Starlink for vehicles 🚙📡🛰🛰🛰🛰🛰🛰🛰
Speaking of SpaceX, Starlink announced that they now have a SKU for RVs, with an antenna that can be used on moving vehicles.
The new Flat High Performance Starlink allows users to enjoy high-speed, low-latency internet while in-motion.
With a wide field of view and enhanced GPS capabilities, the Flat High Performance Starlink can connect to more satellites, allowing for consistent connectivity on the go.
The hardware is designed for a permanent installation on your vehicle and is resilient in harsh environments.
It makes me wonder if this is a stealth “tank mode”. Maybe not literally for tanks, but for other military vehicles in Ukraine… 🤔
🎨 🎭 Liberty Studio 👩🎨 🎥
Fun with AI-generated Avatars 🐦🎨🤖
I know I’m probably the only one who finds this dad humor funny, but for the past couple of weeks I’ve been changing my radio-telescope Twitter avatar a couple of times a day and replacing it with variants of the original that I made with Stable Diffusion.
It made me smile to imagine that at least a couple people would do a confused double-take and go “uh?! Was this always like that?
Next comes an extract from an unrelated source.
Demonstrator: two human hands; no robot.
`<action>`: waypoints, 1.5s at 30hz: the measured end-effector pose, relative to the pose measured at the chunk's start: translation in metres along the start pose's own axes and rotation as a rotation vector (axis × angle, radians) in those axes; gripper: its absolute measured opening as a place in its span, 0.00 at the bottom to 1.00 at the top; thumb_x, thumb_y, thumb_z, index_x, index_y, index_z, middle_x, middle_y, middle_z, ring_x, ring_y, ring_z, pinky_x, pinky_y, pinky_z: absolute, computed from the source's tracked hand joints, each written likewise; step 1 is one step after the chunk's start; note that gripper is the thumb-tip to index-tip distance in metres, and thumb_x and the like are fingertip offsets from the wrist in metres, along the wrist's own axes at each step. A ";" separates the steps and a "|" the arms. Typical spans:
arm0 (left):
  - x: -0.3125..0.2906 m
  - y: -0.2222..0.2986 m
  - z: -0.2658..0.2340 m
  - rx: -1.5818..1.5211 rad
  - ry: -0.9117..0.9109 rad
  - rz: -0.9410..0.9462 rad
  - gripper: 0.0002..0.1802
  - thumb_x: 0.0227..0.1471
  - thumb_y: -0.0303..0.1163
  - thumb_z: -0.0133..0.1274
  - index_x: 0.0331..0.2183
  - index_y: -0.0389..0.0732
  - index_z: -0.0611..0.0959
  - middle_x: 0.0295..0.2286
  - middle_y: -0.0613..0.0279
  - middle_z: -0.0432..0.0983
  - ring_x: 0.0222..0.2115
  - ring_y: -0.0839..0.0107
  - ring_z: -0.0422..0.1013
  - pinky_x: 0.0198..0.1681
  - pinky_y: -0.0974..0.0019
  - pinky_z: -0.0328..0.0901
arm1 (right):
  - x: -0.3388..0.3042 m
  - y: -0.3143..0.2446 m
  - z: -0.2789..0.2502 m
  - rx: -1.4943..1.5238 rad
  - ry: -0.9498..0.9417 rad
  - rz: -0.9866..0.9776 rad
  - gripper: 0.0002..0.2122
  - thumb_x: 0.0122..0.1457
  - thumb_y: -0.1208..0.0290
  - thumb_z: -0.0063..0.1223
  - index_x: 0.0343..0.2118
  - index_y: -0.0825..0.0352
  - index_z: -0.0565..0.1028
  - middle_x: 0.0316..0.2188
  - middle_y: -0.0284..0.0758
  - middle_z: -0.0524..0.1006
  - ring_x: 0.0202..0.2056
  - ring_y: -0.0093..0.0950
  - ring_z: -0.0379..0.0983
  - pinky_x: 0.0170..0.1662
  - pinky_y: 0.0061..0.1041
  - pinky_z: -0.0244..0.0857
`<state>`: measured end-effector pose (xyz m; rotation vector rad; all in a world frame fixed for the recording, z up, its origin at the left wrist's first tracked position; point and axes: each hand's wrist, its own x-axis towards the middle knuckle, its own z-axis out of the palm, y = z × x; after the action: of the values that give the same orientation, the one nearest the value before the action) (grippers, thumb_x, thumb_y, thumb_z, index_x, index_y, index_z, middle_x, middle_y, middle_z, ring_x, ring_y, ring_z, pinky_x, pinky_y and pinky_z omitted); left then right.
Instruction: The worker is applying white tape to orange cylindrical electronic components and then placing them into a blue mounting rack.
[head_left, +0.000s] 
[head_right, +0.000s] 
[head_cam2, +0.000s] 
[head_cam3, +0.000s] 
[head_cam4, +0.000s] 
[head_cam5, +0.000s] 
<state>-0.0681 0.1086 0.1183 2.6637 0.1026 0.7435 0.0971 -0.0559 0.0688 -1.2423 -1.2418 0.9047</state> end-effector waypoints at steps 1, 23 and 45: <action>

Am I going crazy or did it change?”.
So far, the only person who messaged me about it is friend-of-the-show Conor Mac (🏴🦅) — he’s got that eagle eye!
Hi Liberty,
Thank you for following Snowflake, I, too, find the company interesting.
What's you take on Slootman’s pay package? It includes more than 13.7 million options with a strike price of $8.88. At current prices, it's worth around $2 billion. Isn't this kind of a lot? I know he is a very capable executive and has a great reputation, but still...
I searched for the original picture of the radio telescopes and tried to figure if the new ones are just alternates. Also, searched in all the games I played as a kid (Red Alert, Starcraft etc..), trying to identify them. Damn AI 🤖 Haven't though of that.